(Records from a collection)

##############################

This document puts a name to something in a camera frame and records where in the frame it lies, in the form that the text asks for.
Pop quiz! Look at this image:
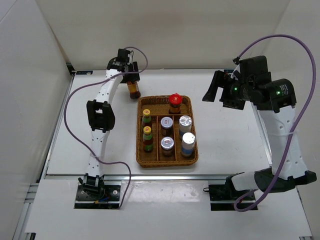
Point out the red-lid chili jar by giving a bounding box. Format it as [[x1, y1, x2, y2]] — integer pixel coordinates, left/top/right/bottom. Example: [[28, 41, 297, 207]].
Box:
[[126, 81, 141, 100]]

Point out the white-lid brown sauce jar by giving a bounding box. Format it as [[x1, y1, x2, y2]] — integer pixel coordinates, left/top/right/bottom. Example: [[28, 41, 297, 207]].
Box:
[[160, 116, 174, 136]]

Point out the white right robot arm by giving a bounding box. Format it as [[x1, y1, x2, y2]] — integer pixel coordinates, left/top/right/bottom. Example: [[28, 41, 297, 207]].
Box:
[[222, 78, 317, 200]]

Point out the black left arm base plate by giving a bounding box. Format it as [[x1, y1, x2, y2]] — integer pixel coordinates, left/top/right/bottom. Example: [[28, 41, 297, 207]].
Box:
[[74, 181, 121, 210]]

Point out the white-lid dark sauce jar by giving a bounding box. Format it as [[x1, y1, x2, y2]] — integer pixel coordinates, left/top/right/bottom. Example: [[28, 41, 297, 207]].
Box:
[[160, 136, 175, 157]]

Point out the yellow-cap green-label sauce bottle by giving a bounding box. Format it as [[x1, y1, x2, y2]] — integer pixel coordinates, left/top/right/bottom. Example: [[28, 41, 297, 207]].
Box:
[[141, 108, 152, 128]]

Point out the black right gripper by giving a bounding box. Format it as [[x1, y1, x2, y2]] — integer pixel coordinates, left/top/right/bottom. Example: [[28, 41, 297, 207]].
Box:
[[202, 71, 253, 111]]

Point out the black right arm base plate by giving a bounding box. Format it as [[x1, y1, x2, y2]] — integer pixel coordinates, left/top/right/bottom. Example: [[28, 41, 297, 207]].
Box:
[[203, 184, 256, 211]]

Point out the red-lid sauce jar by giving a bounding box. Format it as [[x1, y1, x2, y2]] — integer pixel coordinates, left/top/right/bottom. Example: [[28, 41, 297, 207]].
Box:
[[168, 93, 183, 114]]

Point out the brown wicker basket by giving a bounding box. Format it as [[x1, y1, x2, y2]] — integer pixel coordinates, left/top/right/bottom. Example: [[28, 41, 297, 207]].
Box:
[[136, 95, 199, 168]]

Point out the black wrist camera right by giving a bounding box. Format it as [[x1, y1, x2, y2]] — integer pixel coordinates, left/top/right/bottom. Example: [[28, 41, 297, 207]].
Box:
[[239, 55, 272, 87]]

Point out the silver-lid blue-label spice jar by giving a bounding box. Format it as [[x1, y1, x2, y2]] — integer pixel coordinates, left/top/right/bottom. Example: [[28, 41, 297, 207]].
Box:
[[181, 132, 196, 157]]

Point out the silver-lid white spice jar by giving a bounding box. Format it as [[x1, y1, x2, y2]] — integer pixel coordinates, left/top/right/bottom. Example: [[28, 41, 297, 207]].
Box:
[[178, 115, 192, 139]]

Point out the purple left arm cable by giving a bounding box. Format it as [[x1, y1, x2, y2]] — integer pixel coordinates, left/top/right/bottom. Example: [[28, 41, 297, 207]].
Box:
[[63, 46, 149, 210]]

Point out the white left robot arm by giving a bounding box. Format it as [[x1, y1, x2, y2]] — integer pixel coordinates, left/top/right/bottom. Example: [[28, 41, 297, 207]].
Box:
[[75, 47, 199, 205]]

##############################

→ Your objective
Set down all of the entries exactly as they stand, without any image.

→ Response to the task
This document puts a name to something in a camera frame and records where in the frame it lies, in the form that the text asks for.
Pop quiz! Look at this image:
Point out the red-lid chili jar by giving a bounding box. Format it as [[x1, y1, x2, y2]] — integer pixel coordinates, left/top/right/bottom. Example: [[28, 41, 297, 207]].
Box:
[[126, 81, 141, 100]]

Point out the white-lid brown sauce jar by giving a bounding box. Format it as [[x1, y1, x2, y2]] — integer pixel coordinates, left/top/right/bottom. Example: [[28, 41, 297, 207]].
Box:
[[160, 116, 174, 136]]

Point out the white right robot arm by giving a bounding box. Format it as [[x1, y1, x2, y2]] — integer pixel coordinates, left/top/right/bottom. Example: [[28, 41, 297, 207]].
Box:
[[222, 78, 317, 200]]

Point out the black left arm base plate by giving a bounding box. Format it as [[x1, y1, x2, y2]] — integer pixel coordinates, left/top/right/bottom. Example: [[28, 41, 297, 207]].
Box:
[[74, 181, 121, 210]]

Point out the white-lid dark sauce jar by giving a bounding box. Format it as [[x1, y1, x2, y2]] — integer pixel coordinates, left/top/right/bottom. Example: [[28, 41, 297, 207]].
Box:
[[160, 136, 175, 157]]

Point out the yellow-cap green-label sauce bottle by giving a bounding box. Format it as [[x1, y1, x2, y2]] — integer pixel coordinates, left/top/right/bottom. Example: [[28, 41, 297, 207]].
Box:
[[141, 108, 152, 128]]

Point out the black right gripper by giving a bounding box. Format it as [[x1, y1, x2, y2]] — integer pixel coordinates, left/top/right/bottom. Example: [[28, 41, 297, 207]].
Box:
[[202, 71, 253, 111]]

Point out the black right arm base plate by giving a bounding box. Format it as [[x1, y1, x2, y2]] — integer pixel coordinates, left/top/right/bottom. Example: [[28, 41, 297, 207]].
Box:
[[203, 184, 256, 211]]

Point out the red-lid sauce jar by giving a bounding box. Format it as [[x1, y1, x2, y2]] — integer pixel coordinates, left/top/right/bottom. Example: [[28, 41, 297, 207]].
Box:
[[168, 93, 183, 114]]

Point out the brown wicker basket by giving a bounding box. Format it as [[x1, y1, x2, y2]] — integer pixel coordinates, left/top/right/bottom. Example: [[28, 41, 297, 207]].
Box:
[[136, 95, 199, 168]]

Point out the black wrist camera right by giving a bounding box. Format it as [[x1, y1, x2, y2]] — integer pixel coordinates, left/top/right/bottom. Example: [[28, 41, 297, 207]].
Box:
[[239, 55, 272, 87]]

Point out the silver-lid blue-label spice jar by giving a bounding box. Format it as [[x1, y1, x2, y2]] — integer pixel coordinates, left/top/right/bottom. Example: [[28, 41, 297, 207]].
Box:
[[181, 132, 196, 157]]

Point out the silver-lid white spice jar by giving a bounding box. Format it as [[x1, y1, x2, y2]] — integer pixel coordinates, left/top/right/bottom. Example: [[28, 41, 297, 207]].
Box:
[[178, 115, 192, 139]]

Point out the purple left arm cable by giving a bounding box. Format it as [[x1, y1, x2, y2]] — integer pixel coordinates, left/top/right/bottom. Example: [[28, 41, 297, 207]].
Box:
[[63, 46, 149, 210]]

Point out the white left robot arm by giving a bounding box. Format it as [[x1, y1, x2, y2]] — integer pixel coordinates, left/top/right/bottom. Example: [[28, 41, 297, 207]].
Box:
[[75, 47, 199, 205]]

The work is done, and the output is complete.